Quelles étaient vos intentions de mise en scène ?
Mon film précédent, c'était de la caméra à l'épaule. Mais j'en étais un peu lassé parce que c'est finalement relativement facile : on tourne une scène cinq ou dix fois et ensuite, au montage, on choisit les meilleurs petits moments : trois secondes par ici, cinq par là. Mais de cette manière, on peut aussi contrôler les émotions, les manipuler facilement. Cette fois, je voulais éviter ça. Pour chaque scène, j'ai fait à peu près deux prises et pour la première fois, j'ai vraiment beaucoup travaillé sur le découpage. Chaque prise durait une dizaine de minutes, et la plupart des séquences du film sont en fait des "après", quand les acteurs ne savent plus vraiment ce qu'ils ont à faire, que le réalisateur n'a pas dit "coupez" et qu'ils doivent improviser. Avant Waldstille, j'avais toujours travaillé avec des non-professionnels. Cette fois, j'avais un budget de 1 M$, donc je pouvais choisir les comédiens et les techniciens que je voulais. Je trouve néanmoins qu'on a une vision un peu romantique du travail du metteur en scène. En réalité, on est plutôt une sorte de ramasseur de balles pour les acteurs. Le plus important, ce sont les acteurs et ensuite ce qu'il y a d'intéressant derrière eux dans le cadre.
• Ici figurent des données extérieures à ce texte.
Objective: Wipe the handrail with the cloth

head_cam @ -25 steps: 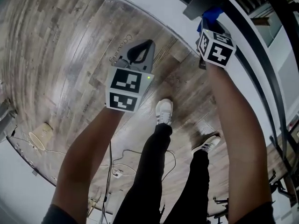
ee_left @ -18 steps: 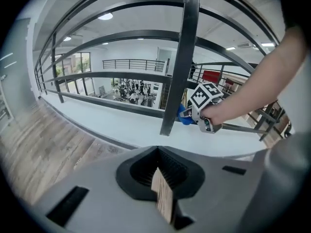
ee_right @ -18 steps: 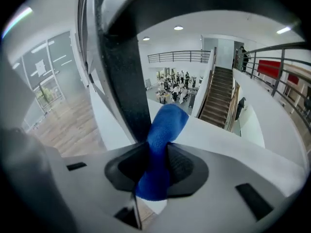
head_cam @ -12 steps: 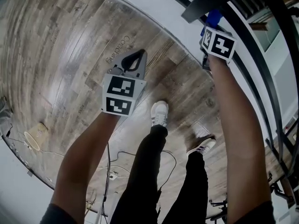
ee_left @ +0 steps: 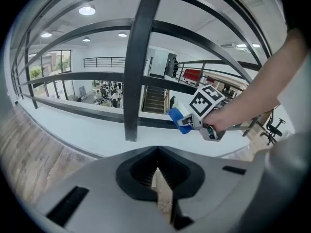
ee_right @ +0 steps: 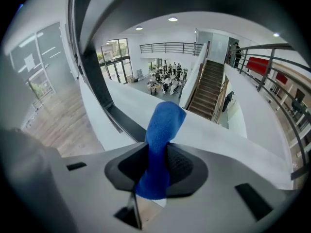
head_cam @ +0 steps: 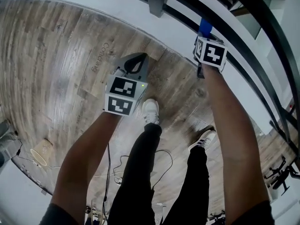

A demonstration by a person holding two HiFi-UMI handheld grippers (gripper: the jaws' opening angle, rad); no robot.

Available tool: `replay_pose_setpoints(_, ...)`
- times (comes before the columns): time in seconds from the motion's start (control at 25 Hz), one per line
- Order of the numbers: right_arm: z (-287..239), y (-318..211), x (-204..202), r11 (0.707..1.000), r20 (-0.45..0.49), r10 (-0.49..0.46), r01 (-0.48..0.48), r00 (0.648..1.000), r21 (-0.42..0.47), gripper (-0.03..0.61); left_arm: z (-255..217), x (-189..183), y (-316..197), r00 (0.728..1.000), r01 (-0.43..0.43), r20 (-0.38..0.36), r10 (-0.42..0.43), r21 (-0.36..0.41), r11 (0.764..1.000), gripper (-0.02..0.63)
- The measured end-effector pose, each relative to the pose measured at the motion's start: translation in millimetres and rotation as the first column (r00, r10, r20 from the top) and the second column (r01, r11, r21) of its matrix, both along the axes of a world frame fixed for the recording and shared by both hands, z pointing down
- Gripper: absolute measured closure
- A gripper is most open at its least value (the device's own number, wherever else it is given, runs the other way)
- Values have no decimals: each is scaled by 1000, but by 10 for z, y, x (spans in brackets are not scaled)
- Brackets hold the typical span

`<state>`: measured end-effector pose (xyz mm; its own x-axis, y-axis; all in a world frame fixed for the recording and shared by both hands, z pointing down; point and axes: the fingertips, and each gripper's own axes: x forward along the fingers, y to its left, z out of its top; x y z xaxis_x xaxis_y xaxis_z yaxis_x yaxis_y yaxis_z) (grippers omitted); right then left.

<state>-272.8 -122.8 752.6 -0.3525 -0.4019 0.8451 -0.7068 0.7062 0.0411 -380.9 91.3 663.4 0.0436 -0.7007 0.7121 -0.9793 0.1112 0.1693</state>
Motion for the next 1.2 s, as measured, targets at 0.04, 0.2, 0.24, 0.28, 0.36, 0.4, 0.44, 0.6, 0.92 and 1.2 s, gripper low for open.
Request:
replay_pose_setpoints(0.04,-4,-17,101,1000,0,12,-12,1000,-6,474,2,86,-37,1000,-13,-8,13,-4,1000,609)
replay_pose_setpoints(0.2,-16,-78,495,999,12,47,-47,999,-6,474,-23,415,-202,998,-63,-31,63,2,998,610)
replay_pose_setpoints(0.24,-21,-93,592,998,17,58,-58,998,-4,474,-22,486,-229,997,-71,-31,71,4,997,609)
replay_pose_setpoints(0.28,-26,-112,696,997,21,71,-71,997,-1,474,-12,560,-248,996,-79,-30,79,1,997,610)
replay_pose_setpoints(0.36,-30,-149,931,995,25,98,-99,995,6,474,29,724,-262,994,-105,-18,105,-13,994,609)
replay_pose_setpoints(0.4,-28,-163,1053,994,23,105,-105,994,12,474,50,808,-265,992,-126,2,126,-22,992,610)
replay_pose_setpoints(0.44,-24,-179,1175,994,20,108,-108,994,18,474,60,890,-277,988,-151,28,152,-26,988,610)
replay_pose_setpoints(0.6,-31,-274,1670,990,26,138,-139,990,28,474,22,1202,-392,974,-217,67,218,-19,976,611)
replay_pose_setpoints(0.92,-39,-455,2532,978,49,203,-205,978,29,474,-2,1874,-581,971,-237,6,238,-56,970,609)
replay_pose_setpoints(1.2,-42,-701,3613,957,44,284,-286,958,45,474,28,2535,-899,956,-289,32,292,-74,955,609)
Le réalisateur est au mieux comme un coach de boxeur. Ce dernier se débrouille tout seul et quand il revient dans son coin entre chaque round, le coach lui donne des conseils rapides : "j'ai remarqué ça, tu pourrais faire comme ceci ou comme cela".

Six ans séparent Waldstille de votre premier long.
J'aimerais accélérer le rythme. Je trouve assez facilement des idées, mais il faut les vendre sous forme de récits, alors que je suis plus porté sur la restitution de l'expérience, du feeling. Parfois, on pitche son projet à un producteur, on discute et ensuite on se rend compte que le projet a dévié de ce qu'on voulait faire au départ. Peut-être que je vais revenir vers des films à plus petit budget pour avoir davantage de liberté.